Checking the used market, I can get a Chord Mojo or an AudioLab M-DAC (the old, not + version) for about $350 (Chord with warranty left). Is it worth it, and if so, which sounds best?

I liked my Mojo a lot. @danny seems to like his too: :slight_smile:

This one lacks a few functionalities I want, but still interesting: Audiolab M-DAC Mini
Not very fancy looking though, but its how it sound that matters.

This is a big drawback of Mojo though: https://community.roonlabs.com/t/chord-mojo-roon-volume-control-mode/25366
Combine this with its button-press volume, and its a little impractical (I have Windows volume control on my keyboard, which Roon reads and uses to set DAC volume when using “Use device control” and the DAC is in exclusive mode).

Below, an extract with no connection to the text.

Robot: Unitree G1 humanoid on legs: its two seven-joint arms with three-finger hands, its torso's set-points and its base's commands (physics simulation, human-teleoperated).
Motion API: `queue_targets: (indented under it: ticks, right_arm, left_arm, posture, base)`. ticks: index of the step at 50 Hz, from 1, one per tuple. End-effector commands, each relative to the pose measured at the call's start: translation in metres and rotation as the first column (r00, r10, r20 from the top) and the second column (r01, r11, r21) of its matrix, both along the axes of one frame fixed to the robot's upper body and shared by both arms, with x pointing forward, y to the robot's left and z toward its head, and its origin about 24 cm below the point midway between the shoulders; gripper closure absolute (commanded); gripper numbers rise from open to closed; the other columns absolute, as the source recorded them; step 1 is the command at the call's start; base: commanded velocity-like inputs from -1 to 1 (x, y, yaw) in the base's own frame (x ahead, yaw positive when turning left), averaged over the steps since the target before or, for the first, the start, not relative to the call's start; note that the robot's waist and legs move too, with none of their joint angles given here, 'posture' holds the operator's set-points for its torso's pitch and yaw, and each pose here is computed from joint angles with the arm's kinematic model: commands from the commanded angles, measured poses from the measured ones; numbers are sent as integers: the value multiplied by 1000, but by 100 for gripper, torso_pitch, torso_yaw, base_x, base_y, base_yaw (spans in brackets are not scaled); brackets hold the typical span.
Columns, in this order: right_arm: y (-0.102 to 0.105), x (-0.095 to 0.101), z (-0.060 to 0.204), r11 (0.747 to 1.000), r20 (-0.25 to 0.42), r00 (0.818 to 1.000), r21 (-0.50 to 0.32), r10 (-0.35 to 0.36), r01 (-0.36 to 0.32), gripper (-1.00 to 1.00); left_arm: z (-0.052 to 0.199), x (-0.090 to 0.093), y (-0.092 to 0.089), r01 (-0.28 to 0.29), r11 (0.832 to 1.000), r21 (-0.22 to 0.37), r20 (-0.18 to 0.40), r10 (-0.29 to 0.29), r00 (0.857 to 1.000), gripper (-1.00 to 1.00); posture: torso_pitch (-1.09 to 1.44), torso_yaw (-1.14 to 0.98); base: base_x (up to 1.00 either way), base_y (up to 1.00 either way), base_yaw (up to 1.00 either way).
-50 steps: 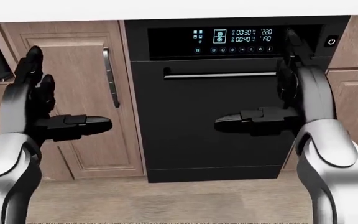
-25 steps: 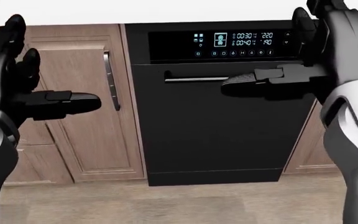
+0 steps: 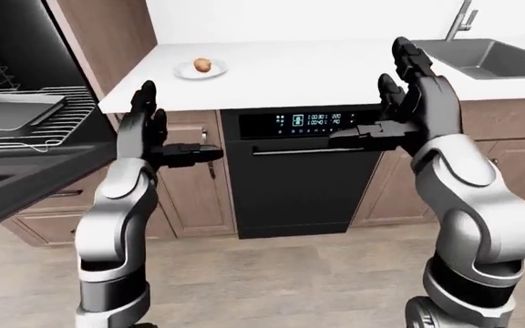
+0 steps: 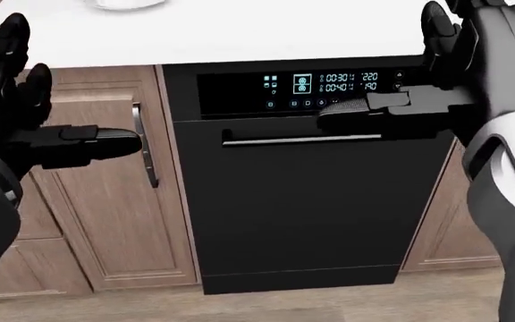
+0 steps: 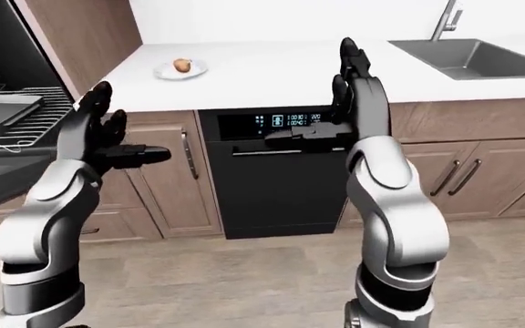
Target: Place the sweet potato on the rack of the oven.
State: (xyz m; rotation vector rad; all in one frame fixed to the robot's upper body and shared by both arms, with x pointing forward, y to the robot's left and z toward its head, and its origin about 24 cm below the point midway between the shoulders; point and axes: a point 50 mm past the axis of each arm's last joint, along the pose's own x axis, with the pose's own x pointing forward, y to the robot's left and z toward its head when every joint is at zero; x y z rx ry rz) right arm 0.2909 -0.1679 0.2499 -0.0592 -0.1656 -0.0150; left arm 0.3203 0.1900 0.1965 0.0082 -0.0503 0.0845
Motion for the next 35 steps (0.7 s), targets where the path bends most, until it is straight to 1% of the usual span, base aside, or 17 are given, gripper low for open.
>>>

I have thought about it and that makes a lot of sense, I decided to wait with a new DAC. The DragonFly Red I have now seems to be a good DAC for a pair of active speakers like X14A. And it does sound good, so now I will focus on listening to music :slight_smile:

Next upgrade I will do will probably be to sell all I have, and get passive speakers with either a DAC + analog amp, or a fully digital amplifier (or for that matter, just a wireless LS50). Or if I get rich, a Lyngdorf TDAI 2170 with Bowers & Wilkins 805 D3 (which they have in a local store close by) :sunglasses:

Thanks for the suggestions and help, I appreciate it! :slight_smile:

I actually find the Mojo volume control works better than expected!
Basically, i am from the era when volume controls were heavy, round and you turned them clockwise to increase sound level, but i have no issues with the Mojos buttons.
Each to his own i suppose, but the user experience with the Mojo is better to me than i first expected.